## What the task requires
Every entry needs to be written out again exactly.

Records drawn from a dataset:

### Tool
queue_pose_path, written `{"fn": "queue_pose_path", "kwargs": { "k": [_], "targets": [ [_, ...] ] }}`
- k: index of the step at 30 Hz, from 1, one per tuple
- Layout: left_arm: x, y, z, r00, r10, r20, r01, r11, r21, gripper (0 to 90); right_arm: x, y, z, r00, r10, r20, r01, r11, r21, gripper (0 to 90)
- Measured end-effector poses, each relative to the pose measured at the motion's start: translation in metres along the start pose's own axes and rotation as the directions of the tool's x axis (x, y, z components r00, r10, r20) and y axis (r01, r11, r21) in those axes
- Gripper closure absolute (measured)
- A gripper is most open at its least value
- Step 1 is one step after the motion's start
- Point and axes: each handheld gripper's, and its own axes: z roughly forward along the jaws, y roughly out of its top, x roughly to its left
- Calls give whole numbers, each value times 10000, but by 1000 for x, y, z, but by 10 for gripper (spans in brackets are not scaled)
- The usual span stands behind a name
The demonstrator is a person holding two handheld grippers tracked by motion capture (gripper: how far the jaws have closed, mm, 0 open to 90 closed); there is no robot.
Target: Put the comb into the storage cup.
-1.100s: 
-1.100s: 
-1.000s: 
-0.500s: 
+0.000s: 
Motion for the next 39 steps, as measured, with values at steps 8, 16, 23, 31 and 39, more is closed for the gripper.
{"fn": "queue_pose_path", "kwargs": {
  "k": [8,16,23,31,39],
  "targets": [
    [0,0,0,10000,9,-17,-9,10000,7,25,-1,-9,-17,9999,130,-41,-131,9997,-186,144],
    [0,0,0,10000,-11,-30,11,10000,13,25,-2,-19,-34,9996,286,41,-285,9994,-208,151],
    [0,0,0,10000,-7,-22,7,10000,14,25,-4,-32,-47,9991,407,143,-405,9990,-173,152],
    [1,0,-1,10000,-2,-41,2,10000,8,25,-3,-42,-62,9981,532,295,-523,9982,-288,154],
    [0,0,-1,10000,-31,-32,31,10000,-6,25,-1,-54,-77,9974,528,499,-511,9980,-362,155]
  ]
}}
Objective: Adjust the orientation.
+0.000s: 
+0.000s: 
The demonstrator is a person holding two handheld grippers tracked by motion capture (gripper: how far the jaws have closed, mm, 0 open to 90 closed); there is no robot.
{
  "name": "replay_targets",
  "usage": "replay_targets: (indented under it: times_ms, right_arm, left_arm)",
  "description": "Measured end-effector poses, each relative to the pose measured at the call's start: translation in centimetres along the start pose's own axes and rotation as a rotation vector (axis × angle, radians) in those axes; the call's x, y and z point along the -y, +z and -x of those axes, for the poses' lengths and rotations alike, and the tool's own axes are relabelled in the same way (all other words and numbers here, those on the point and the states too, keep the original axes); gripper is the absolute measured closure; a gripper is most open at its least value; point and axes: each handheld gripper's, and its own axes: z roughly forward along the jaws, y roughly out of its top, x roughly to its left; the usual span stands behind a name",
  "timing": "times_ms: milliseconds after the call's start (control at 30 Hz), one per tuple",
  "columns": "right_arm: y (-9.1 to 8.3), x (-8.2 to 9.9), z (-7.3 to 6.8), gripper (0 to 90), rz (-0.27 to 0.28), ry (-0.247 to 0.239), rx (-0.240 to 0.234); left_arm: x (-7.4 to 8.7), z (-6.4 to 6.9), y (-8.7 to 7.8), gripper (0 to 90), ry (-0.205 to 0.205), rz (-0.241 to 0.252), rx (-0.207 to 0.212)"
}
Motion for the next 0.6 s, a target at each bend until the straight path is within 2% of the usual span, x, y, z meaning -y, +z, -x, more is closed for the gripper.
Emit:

## Task response
### Tool
queue_pose_path, written `{"fn": "queue_pose_path", "kwargs": { "k": [_], "targets": [ [_, ...] ] }}`
- k: index of the step at 30 Hz, from 1, one per tuple
- Layout: left_arm: x, y, z, r00, r10, r20, r01, r11, r21, gripper (0 to 90); right_arm: x, y, z, r00, r10, r20, r01, r11, r21, gripper (0 to 90)
- Measured end-effector poses, each relative to the pose measured at the motion's start: translation in metres along the start pose's own axes and rotation as the directions of the tool's x axis (x, y, z components r00, r10, r20) and y axis (r01, r11, r21) in those axes
- Gripper closure absolute (measured)
- A gripper is most open at its least value
- Step 1 is one step after the motion's start
- Point and axes: each handheld gripper's, and its own axes: z roughly forward along the jaws, y roughly out of its top, x roughly to its left
- Calls give whole numbers, each value times 10000, but by 1000 for x, y, z, but by 10 for gripper (spans in brackets are not scaled)
- The usual span stands behind a name
The demonstrator is a person holding two handheld grippers tracked by motion capture (gripper: how far the jaws have closed, mm, 0 open to 90 closed); there is no robot.
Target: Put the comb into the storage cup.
-1.100s: 
-1.100s: 
-1.000s: 
-0.500s: 
+0.000s: 
Motion for the next 39 steps, as measured, with values at steps 8, 16, 23, 31 and 39, more is closed for the gripper.
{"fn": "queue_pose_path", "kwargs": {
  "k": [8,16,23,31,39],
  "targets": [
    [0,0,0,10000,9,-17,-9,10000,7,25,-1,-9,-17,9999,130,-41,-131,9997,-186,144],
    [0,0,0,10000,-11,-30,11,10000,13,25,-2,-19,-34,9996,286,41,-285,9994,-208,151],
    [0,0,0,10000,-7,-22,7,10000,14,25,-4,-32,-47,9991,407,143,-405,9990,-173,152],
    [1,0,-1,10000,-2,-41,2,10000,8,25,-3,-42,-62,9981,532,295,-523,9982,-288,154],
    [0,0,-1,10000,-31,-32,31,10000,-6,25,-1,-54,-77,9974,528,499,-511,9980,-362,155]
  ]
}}
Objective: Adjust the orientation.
+0.000s: 
+0.000s: 
The demonstrator is a person holding two handheld grippers tracked by motion capture (gripper: how far the jaws have closed, mm, 0 open to 90 closed); there is no robot.
{
  "name": "replay_targets",
  "usage": "replay_targets: (indented under it: times_ms, right_arm, left_arm)",
  "description": "Measured end-effector poses, each relative to the pose measured at the call's start: translation in centimetres along the start pose's own axes and rotation as a rotation vector (axis × angle, radians) in those axes; the call's x, y and z point along the -y, +z and -x of those axes, for the poses' lengths and rotations alike, and the tool's own axes are relabelled in the same way (all other words and numbers here, those on the point and the states too, keep the original axes); gripper is the absolute measured closure; a gripper is most open at its least value; point and axes: each handheld gripper's, and its own axes: z roughly forward along the jaws, y roughly out of its top, x roughly to its left; the usual span stands behind a name",
  "timing": "times_ms: milliseconds after the call's start (control at 30 Hz), one per tuple",
  "columns": "right_arm: y (-9.1 to 8.3), x (-8.2 to 9.9), z (-7.3 to 6.8), gripper (0 to 90), rz (-0.27 to 0.28), ry (-0.247 to 0.239), rx (-0.240 to 0.234); left_arm: x (-7.4 to 8.7), z (-6.4 to 6.9), y (-8.7 to 7.8), gripper (0 to 90), ry (-0.205 to 0.205), rz (-0.241 to 0.252), rx (-0.207 to 0.212)"
}
Motion for the next 0.6 s, a target at each bend until the straight path is within 2% of the usual span, x, y, z meaning -y, +z, -x, more is closed for the gripper.
Emit:

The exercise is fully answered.